The gulls squalled at the sudden explosion. A scent of hazelnut rose in the air; the broken pieces of glass sparkled with lamplight, a minor galaxy of amber stars.

Someone will clean up this mess before dawn,
Rachel thought.
Someone will have to.
After all, this was America's number one family resort.

 

chapter eighteen

fire

The fire leapt and licked, jumped and gnawed at the amusement park; it did not burn so much as bite, eating away at Happy World.

“You know what happens now?” Leonard said. “Everyone's going to say, ‘This is our 9/11, the day Happy World burned down.' There'll be posters and T-shirts: ‘August 14, 2014. Always remember.'”

He was probably right, Rachel thought: remembering would be a collective effort. This time, commemoration wouldn't be solitary. It wouldn't be her and Betty with a sack of shells, or Ethan with a marker in his hand. This time, the whole town would not only remember, but insist on it.

Leonard squeezed her hand. “They're going to come for us,” he said, dropping his voice. “We should go. Now.”

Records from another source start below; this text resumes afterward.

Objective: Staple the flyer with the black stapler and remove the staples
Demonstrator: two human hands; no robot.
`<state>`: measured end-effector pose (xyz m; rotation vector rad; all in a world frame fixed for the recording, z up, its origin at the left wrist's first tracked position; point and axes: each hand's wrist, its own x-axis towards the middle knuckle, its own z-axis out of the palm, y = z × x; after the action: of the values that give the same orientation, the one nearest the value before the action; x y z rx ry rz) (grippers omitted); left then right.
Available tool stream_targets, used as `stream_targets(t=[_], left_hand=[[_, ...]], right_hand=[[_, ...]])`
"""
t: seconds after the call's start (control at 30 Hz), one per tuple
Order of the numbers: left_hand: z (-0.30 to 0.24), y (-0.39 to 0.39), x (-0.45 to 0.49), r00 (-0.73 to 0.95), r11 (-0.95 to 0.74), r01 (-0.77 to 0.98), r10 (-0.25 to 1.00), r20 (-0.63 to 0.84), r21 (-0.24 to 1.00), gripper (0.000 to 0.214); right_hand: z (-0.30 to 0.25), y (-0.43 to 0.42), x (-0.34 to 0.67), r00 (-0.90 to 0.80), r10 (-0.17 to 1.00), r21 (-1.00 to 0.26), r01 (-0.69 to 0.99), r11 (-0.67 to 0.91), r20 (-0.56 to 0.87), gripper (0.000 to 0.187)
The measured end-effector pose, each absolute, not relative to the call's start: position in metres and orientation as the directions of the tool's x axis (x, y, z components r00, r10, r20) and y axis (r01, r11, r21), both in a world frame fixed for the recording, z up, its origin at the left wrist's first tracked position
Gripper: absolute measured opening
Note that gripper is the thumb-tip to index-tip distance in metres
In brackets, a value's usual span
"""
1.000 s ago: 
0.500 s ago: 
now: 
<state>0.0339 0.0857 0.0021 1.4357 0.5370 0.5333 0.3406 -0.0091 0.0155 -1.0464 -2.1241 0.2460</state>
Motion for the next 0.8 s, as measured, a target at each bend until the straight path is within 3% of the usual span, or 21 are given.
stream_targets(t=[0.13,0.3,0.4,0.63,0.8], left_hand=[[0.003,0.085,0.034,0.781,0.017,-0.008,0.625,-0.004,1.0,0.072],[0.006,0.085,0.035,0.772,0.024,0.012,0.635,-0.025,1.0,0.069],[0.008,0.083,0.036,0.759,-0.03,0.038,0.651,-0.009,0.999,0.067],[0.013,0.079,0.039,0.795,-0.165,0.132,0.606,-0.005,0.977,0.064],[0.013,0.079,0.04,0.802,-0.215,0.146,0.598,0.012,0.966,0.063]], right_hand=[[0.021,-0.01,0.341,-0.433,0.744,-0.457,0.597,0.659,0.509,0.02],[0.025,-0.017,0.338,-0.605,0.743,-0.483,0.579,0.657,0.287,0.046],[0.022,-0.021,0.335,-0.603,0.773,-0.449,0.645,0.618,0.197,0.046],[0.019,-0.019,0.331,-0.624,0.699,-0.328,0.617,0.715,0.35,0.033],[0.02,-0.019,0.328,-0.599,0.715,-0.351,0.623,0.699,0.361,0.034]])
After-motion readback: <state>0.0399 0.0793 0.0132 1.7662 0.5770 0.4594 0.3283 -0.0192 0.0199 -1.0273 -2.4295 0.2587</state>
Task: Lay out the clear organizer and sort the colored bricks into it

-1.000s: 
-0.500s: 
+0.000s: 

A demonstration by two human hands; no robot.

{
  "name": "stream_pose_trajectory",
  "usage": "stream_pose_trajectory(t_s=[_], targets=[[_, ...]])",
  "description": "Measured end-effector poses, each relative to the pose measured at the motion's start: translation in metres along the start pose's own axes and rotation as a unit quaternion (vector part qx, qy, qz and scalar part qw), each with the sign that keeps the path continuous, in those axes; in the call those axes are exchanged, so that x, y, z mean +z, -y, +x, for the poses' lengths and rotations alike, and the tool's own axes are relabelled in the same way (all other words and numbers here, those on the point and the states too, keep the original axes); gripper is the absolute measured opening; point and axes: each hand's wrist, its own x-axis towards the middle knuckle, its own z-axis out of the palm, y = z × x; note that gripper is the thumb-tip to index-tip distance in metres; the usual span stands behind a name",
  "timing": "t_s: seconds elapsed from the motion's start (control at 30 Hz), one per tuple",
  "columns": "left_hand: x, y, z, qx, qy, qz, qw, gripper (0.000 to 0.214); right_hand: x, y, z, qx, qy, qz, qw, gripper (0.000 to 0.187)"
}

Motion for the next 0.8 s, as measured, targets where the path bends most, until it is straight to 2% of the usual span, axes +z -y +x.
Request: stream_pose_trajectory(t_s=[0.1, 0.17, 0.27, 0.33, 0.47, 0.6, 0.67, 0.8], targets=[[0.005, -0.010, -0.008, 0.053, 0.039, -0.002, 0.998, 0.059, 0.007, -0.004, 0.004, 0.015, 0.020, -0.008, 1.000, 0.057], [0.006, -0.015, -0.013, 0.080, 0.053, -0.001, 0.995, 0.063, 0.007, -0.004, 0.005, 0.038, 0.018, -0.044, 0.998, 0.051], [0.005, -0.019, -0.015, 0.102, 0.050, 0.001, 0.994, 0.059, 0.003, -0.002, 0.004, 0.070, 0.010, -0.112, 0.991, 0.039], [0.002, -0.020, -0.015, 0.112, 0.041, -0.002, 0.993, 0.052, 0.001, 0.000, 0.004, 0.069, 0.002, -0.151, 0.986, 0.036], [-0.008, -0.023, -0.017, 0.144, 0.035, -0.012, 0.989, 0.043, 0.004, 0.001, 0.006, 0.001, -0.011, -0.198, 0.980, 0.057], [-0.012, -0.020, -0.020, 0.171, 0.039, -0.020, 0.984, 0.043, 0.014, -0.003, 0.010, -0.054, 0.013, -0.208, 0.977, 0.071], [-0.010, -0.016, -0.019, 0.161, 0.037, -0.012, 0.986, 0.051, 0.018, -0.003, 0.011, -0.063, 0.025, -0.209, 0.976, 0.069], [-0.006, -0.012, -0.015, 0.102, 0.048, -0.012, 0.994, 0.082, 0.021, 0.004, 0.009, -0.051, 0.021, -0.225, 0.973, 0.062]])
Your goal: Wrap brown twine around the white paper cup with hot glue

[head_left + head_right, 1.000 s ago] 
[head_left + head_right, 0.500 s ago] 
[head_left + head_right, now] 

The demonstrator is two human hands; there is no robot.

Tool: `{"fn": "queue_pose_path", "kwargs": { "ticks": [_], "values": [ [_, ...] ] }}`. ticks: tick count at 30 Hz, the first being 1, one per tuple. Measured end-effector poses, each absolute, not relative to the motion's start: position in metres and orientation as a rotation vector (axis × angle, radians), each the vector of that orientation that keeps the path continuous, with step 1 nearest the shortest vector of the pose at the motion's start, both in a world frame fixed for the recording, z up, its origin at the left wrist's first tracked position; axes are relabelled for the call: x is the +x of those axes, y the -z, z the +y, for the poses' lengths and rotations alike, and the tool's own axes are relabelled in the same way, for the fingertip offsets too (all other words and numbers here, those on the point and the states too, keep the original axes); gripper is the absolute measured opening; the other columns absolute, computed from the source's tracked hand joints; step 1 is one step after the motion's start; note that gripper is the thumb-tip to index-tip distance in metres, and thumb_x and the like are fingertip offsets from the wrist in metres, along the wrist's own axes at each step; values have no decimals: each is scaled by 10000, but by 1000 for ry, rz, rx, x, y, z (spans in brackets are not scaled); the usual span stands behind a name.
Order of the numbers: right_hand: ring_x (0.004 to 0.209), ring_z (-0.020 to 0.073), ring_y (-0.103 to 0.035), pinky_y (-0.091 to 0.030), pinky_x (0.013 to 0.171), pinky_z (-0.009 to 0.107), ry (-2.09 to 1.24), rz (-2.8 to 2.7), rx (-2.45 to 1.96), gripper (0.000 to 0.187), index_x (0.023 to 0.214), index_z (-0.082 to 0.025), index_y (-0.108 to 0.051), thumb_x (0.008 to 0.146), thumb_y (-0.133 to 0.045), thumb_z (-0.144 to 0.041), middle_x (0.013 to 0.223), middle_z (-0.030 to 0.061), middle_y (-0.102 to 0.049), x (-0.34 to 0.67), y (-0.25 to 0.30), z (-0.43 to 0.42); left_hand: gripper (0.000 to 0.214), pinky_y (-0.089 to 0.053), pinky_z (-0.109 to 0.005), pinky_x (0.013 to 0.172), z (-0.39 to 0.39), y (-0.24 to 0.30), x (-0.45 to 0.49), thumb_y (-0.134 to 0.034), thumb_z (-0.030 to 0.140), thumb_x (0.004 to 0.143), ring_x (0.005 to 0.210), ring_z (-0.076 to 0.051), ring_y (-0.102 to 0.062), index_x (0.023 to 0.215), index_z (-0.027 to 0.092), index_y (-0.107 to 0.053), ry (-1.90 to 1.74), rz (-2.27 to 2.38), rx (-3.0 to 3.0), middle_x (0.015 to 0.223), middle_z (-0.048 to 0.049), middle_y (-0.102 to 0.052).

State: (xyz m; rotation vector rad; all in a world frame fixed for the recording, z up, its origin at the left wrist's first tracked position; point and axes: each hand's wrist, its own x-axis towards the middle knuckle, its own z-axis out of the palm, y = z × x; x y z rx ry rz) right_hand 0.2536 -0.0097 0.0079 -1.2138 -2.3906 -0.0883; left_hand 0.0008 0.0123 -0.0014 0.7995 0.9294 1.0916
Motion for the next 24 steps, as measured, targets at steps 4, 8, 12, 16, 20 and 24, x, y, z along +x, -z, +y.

“No,” she said. “Too suspicious.”

“What about Ethan? You think he
—

“No.”

“Glad you're so sure. He probably thinks it was you. You think he'll say so?” When Rachel didn't respond, he added, “They'll look for enemies.”

“Then they'll be looking the wrong way.”

He searched her face. “You know who did this?”

“Maybe,” she said, drawing her arm around him. “Sledge Leary?”

“I wish. But this ain't a comic book,” he said. “Seriously. Is it someone close to us?”

“Close to us?”

With the collapse of the Happy World fa
c
ade, the fire, as if it had run out of rage, began to dim. Rolls of black smoke replaced the flames, and the beach crowds began to disperse.

“Close to us?” Rachel said again. “Yes and no.”

It seemed awkward, reckless, and just plain stupid, but earlier in the day, Rachel had sought Diana out again. Swiping the locket from her had been a consolation prize, a little way of feeling less small at the time. But in the morning, clutching the locket in her hand, Rachel felt the weight of the thing Diana had kept with her, her secret all these months: her way of remembering.

Finding her was easy. There she was, just as Jason had described her, in the booth underneath the lonely astronaut, her face as pale as the moon. “Here,” Rachel had said without fuss, setting the locket down and letting the chain run, like silver water, into a puddle on the counter.

Strangely, Diana didn't seem surprised. “I was up half the night looking for it,” Diana said. “I turned my bedroom inside out.” But she did not pick it up. She did not touch it.

“It's all yours,” Rachel said.

“Funny,” Diana said. “My father says that all the time. Ever since I was a little girl. He'd take me by the hand and drag me to the middle of Happy World, in the middle of the crowd, and lift me up. So I could see.”

“‘Someday all this will be yours'?”

“Something like that,” Diana said. She looked at the locket. “Where did you find it?”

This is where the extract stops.